Archive for March, 2008

Forms Based Authentication in SharePoint

As mentioned recently, I set up an FBA SharePoint site following the instructions from Dan Attis and Andrew Connell. I tried Dan Attis’ instructions first, but they didn’t actually work - for some reason, when I’d try to log in, I’d just be returned to the “Sign in” page. I repeated setting everything up using Andrew Connell’s instructions, which worked! The only differences I could see were Andrew’s instructions to add the alternate authentication provider to both the intranet and internet IIS web sites, and that Andrew’s set up started with the intranet site. I believe that second difference a red herring - either I made a mistake following Dan’s instructions and couldn’t figure out what (most likely), or the alternate authentication provider really does need to be in both sites’ (and the central admin site’s ) setups.

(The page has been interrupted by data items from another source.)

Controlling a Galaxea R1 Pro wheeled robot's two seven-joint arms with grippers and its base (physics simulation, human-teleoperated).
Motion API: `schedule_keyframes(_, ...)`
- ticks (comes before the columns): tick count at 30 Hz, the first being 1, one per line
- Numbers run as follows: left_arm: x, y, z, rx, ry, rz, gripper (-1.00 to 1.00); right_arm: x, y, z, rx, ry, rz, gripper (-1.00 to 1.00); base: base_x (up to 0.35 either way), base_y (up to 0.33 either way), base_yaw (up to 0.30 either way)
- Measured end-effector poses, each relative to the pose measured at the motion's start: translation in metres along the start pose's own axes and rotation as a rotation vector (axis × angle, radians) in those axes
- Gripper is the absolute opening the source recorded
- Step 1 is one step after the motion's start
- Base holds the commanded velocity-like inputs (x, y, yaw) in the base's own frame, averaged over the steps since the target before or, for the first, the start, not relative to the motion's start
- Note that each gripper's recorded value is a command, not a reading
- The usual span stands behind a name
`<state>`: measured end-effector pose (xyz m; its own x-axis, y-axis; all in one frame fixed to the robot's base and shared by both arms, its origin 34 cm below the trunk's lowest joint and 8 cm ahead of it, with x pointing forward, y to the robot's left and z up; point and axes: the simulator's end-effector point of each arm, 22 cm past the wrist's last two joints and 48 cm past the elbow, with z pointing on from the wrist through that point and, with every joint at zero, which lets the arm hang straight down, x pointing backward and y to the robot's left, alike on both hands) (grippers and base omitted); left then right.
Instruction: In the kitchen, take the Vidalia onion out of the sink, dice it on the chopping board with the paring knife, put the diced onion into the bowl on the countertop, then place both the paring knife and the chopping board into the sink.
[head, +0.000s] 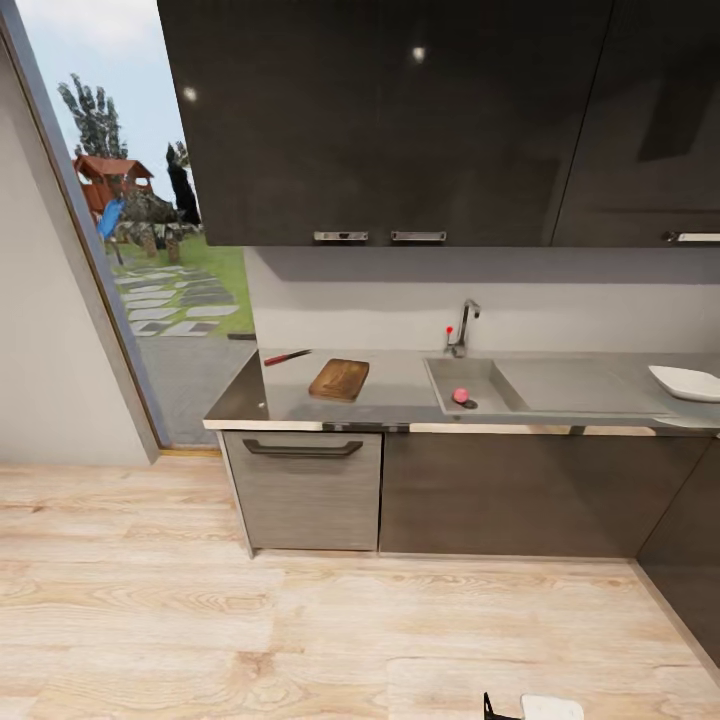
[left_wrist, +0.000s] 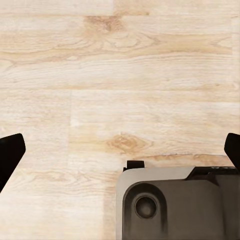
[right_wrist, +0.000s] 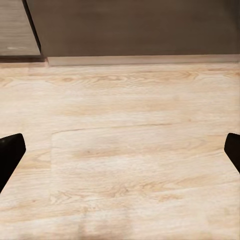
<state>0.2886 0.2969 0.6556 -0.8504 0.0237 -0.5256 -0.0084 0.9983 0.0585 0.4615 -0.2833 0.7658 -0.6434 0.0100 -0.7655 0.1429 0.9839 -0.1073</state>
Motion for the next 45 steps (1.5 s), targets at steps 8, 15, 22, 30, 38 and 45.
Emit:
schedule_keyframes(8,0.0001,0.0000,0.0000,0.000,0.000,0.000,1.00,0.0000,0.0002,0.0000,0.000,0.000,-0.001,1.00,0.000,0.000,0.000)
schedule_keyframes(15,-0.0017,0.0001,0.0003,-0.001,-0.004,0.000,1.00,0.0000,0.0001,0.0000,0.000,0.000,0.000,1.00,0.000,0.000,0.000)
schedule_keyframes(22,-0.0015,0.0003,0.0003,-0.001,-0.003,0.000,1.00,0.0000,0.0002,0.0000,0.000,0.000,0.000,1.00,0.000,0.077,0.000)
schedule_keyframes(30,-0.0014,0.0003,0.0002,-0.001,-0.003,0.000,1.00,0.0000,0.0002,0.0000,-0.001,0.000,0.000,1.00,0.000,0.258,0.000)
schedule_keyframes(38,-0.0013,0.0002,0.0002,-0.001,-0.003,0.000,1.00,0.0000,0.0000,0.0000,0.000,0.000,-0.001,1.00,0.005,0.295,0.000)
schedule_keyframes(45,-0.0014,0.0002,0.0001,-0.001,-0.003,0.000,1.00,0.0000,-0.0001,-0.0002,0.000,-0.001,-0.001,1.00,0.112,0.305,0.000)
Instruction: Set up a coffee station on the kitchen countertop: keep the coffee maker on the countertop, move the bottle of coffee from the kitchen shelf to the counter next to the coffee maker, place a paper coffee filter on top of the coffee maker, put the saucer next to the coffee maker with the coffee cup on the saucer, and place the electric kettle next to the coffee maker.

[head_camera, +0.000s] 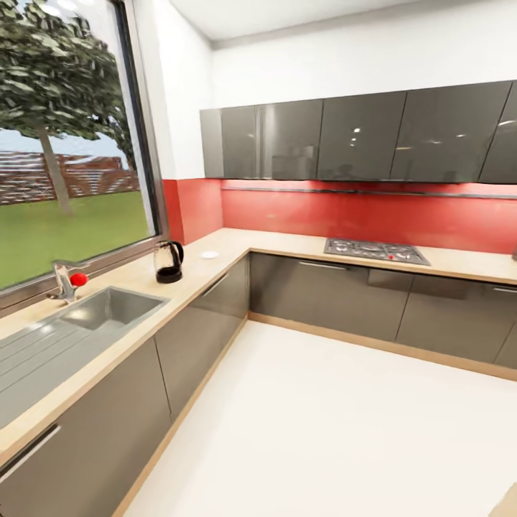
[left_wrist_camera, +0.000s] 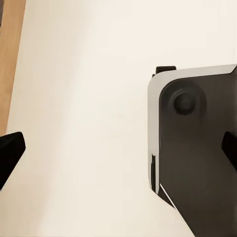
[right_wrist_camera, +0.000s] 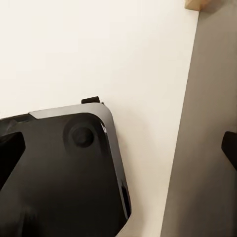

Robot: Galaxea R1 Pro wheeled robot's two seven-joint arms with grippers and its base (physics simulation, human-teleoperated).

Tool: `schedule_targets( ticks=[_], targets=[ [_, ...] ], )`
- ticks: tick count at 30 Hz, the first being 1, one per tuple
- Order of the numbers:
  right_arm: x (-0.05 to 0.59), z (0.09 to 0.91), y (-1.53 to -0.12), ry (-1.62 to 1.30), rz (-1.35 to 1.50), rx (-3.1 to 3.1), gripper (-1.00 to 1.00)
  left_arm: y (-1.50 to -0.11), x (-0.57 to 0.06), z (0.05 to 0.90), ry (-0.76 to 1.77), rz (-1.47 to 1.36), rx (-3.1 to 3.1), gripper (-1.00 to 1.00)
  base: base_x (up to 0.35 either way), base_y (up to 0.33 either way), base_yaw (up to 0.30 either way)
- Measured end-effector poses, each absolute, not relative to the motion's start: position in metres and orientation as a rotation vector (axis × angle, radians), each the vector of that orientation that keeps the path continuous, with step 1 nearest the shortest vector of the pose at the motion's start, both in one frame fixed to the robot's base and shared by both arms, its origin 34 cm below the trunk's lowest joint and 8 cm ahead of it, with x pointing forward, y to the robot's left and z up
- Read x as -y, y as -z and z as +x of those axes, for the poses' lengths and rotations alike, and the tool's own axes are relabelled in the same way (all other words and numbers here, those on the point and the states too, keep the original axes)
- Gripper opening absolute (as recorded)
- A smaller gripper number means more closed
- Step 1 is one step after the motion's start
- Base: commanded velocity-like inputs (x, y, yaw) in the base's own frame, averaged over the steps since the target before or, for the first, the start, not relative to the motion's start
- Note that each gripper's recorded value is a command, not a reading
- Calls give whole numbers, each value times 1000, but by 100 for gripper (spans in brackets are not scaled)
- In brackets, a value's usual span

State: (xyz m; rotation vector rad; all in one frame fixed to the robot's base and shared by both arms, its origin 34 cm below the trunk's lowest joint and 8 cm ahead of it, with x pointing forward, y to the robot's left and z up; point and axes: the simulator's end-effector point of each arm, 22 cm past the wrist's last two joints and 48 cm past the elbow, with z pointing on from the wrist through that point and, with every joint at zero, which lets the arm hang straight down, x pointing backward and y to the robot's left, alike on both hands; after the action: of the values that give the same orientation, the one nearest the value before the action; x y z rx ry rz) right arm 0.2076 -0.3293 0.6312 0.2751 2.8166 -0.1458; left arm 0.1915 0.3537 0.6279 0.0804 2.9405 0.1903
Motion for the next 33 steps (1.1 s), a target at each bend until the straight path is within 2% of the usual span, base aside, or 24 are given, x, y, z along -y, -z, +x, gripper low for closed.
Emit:
schedule_targets(
  ticks=[33],
  targets=[
    [332, 208, -632, 156, 293, -2812, 100, -629, -354, 194, -191, 63, -2929, 100, 334, -19, 0]
  ],
)
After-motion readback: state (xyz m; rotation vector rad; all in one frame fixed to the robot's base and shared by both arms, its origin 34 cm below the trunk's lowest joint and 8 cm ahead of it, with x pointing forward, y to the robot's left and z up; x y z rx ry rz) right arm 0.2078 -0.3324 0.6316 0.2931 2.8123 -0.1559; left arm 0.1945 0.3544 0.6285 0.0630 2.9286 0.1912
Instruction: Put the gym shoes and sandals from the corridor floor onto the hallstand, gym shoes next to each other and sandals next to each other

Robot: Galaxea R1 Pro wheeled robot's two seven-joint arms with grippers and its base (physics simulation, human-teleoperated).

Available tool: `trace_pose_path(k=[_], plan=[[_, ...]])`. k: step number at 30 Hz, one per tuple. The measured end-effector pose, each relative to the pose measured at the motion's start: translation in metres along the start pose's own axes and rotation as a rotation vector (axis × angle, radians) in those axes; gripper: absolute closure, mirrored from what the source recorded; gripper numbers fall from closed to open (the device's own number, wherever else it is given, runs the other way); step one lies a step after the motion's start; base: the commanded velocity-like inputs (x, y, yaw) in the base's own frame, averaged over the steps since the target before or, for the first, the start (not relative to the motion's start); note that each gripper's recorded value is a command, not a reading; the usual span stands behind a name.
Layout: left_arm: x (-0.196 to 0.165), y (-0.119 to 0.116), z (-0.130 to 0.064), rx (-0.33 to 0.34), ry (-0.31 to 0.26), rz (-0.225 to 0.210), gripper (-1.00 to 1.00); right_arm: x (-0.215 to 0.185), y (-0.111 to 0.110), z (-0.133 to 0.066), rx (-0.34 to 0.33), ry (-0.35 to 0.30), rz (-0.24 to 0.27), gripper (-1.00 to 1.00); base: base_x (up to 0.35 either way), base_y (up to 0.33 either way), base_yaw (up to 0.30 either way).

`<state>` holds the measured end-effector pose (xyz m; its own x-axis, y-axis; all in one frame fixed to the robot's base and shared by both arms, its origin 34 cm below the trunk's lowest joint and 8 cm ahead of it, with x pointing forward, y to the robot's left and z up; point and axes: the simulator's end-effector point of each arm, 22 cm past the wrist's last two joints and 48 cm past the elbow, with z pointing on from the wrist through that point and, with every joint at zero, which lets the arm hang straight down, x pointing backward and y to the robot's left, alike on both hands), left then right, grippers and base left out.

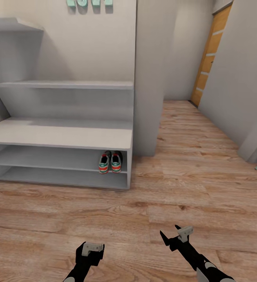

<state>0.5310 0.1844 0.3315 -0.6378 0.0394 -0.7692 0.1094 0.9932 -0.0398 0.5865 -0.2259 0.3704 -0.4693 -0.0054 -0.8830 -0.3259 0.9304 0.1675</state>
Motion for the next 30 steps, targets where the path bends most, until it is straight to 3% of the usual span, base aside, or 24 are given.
trace_pose_path(k=[18, 30], plan=[[-0.035, 0.000, -0.018, -0.002, 0.001, -0.002, -1.00, -0.039, 0.005, -0.009, 0.000, -0.003, 0.003, -1.00, 0.000, 0.000, -0.002], [-0.057, -0.002, -0.031, 0.000, 0.001, -0.004, -1.00, -0.063, 0.007, -0.017, 0.001, -0.002, 0.004, -1.00, 0.000, 0.000, -0.237]])
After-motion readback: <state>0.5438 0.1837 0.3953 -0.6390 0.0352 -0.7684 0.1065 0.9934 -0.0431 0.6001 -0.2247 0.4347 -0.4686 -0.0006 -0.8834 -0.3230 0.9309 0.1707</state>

Andrew’s instructions also go into the question of allowing annonymous access to parts of the site. As a big note for myself though:

You must be logged in as an administrator via Forms authentication to set the annonymous access settings.

I keep forgetting that.

I also have been having a look at the Community Kit for SharePoint. This is sort of a bunch of ‘bits’ that are useful in creating an online community of one sort or another, and the part I’ve been looking at is the Intranet/Extranet Edition. This provides a number of features for giving you web parts for login, membership creation, password reset, and so on. They’re very neat, but the whole thing seems to be stuck at a pre-beta stage, and I have had some issues with them. I’m hoping that they’re still under development - if all else fails and I have to, I’d look at fixing/debugging myself. It’d be good to get this to a full release.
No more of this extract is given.